Work to be completed » Each line from the beginning of the entries below through the line that includes "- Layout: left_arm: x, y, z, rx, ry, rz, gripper" must be returned exactly as given.

Record excerpts »
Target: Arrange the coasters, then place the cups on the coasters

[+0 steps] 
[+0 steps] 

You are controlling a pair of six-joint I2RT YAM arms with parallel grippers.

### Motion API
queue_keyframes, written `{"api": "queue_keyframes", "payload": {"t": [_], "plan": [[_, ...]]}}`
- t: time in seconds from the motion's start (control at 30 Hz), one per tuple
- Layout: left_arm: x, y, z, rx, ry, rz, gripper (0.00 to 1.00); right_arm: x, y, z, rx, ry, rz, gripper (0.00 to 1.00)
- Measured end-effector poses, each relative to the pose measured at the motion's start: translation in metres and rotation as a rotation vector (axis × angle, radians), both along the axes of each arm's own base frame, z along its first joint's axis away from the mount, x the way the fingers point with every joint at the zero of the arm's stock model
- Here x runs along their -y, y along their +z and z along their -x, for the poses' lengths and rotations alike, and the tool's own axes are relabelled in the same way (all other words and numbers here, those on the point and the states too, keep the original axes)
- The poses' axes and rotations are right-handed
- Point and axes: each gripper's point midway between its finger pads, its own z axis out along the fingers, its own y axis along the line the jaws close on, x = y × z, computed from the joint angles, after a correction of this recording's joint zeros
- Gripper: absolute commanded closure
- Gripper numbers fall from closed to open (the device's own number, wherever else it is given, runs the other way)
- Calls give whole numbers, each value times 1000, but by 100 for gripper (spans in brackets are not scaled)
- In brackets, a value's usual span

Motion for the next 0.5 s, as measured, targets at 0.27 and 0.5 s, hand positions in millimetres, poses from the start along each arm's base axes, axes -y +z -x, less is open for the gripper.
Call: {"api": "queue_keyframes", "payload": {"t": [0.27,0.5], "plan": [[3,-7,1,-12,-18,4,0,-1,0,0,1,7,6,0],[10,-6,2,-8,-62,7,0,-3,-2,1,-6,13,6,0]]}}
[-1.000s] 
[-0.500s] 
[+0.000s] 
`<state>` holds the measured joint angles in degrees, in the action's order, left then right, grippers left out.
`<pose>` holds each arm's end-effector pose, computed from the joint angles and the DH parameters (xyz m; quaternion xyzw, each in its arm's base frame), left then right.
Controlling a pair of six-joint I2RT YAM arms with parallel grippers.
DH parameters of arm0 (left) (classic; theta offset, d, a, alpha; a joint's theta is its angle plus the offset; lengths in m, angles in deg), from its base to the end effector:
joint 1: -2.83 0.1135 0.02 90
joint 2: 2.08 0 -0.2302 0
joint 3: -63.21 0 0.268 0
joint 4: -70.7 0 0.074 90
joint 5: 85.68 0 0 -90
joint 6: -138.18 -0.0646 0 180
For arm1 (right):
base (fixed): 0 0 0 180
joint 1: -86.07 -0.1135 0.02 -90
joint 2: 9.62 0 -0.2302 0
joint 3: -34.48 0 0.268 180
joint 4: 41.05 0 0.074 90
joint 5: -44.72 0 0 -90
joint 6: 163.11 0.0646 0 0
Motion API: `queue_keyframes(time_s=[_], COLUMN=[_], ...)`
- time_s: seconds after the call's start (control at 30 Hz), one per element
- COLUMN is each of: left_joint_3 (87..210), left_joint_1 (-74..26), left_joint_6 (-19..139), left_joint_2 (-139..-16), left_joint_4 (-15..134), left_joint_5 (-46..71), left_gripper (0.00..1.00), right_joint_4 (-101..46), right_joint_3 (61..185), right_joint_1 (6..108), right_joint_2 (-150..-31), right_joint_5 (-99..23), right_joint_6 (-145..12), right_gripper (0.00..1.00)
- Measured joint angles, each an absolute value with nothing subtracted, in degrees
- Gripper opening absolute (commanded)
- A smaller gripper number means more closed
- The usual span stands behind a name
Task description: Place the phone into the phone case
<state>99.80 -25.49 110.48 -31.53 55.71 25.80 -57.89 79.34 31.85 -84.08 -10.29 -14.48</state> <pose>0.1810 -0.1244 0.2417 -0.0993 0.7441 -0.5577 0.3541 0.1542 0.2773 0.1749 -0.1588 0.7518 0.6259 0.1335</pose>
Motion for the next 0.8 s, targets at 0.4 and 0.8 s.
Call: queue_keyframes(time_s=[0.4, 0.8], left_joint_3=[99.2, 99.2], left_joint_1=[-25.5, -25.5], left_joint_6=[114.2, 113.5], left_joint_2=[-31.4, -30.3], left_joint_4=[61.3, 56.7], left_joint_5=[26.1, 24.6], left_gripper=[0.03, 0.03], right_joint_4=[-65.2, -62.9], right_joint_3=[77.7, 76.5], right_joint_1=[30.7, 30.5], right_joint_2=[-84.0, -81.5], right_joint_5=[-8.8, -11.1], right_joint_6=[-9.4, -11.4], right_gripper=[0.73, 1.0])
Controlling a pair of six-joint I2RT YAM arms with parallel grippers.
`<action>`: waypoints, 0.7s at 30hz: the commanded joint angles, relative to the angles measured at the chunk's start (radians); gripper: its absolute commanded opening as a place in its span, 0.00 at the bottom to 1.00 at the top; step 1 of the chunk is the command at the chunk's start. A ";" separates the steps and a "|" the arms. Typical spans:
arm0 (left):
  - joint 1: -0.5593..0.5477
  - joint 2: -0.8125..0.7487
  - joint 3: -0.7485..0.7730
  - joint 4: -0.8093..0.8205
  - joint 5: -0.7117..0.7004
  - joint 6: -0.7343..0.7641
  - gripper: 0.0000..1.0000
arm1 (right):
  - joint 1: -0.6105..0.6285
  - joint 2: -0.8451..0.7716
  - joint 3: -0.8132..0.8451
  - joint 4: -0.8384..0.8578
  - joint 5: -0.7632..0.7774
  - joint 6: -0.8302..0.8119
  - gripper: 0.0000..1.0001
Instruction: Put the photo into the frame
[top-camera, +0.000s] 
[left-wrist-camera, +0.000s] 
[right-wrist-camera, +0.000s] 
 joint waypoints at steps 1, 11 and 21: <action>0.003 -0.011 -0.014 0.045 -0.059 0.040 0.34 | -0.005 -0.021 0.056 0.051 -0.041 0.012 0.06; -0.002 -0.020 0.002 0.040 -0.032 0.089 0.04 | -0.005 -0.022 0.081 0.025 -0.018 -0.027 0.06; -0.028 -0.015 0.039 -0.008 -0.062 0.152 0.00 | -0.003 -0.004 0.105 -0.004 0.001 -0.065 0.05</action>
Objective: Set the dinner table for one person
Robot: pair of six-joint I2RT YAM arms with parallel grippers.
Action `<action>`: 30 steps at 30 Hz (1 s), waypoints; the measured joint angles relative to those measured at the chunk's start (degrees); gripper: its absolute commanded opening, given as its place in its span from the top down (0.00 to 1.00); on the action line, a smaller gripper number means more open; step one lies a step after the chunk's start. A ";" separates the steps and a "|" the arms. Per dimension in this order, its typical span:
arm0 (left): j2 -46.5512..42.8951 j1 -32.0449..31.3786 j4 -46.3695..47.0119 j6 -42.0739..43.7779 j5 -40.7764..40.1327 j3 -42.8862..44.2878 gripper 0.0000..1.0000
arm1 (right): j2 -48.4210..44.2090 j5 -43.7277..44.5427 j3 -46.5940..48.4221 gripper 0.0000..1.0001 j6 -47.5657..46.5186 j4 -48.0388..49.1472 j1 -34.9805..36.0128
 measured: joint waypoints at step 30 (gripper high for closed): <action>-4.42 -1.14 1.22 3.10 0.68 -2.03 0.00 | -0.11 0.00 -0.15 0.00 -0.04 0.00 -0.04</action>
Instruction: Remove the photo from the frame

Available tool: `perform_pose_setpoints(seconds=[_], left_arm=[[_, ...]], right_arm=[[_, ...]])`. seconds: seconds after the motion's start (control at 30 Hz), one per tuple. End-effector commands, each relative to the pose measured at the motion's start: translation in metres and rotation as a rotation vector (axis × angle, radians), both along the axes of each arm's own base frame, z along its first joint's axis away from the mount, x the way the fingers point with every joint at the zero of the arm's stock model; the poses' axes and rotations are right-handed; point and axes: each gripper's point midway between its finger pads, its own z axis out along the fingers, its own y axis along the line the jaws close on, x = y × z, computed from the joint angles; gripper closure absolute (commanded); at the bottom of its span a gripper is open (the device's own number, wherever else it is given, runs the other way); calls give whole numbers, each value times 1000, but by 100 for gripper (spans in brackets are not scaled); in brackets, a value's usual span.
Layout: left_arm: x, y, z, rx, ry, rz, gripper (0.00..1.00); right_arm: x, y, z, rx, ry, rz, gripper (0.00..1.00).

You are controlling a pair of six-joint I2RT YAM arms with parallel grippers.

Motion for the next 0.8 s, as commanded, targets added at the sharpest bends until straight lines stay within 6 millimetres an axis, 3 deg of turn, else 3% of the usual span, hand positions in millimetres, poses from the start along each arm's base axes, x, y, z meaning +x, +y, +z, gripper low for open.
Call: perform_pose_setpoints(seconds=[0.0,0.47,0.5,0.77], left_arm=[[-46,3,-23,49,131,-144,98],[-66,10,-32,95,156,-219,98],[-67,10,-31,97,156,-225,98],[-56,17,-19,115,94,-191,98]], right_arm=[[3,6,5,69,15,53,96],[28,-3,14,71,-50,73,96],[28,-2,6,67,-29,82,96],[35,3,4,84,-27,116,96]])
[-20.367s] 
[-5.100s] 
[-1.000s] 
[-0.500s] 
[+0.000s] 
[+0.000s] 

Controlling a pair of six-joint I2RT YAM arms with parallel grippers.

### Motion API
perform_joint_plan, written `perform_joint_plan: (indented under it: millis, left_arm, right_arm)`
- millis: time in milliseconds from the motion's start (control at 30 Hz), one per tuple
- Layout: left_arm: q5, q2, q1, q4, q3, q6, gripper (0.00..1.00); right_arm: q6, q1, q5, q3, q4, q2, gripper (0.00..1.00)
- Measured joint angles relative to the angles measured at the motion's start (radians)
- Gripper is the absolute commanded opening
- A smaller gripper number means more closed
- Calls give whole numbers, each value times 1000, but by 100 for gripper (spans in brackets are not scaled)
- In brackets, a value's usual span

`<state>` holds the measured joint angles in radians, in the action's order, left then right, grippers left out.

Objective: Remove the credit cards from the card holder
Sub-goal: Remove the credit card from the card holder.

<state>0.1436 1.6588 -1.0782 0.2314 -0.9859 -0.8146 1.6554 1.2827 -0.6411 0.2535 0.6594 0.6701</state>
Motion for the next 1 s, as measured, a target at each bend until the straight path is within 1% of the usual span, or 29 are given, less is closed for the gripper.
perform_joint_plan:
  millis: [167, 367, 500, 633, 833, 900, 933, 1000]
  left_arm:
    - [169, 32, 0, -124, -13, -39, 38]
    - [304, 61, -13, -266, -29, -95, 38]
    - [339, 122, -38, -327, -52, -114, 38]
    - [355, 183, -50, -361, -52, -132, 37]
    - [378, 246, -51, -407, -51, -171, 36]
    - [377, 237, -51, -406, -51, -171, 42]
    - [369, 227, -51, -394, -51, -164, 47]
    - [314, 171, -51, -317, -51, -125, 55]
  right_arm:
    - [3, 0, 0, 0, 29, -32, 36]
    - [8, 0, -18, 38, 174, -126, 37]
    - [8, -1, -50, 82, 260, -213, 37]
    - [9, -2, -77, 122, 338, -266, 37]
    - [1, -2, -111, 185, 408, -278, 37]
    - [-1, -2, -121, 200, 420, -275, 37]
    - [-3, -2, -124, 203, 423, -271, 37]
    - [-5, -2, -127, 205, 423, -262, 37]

Solution for this problem »
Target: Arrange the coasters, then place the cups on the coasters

[+0 steps] 
[+0 steps] 

You are controlling a pair of six-joint I2RT YAM arms with parallel grippers.

### Motion API
queue_keyframes, written `{"api": "queue_keyframes", "payload": {"t": [_], "plan": [[_, ...]]}}`
- t: time in seconds from the motion's start (control at 30 Hz), one per tuple
- Layout: left_arm: x, y, z, rx, ry, rz, gripper (0.00 to 1.00); right_arm: x, y, z, rx, ry, rz, gripper (0.00 to 1.00)

That completes the answer, and no more is expected.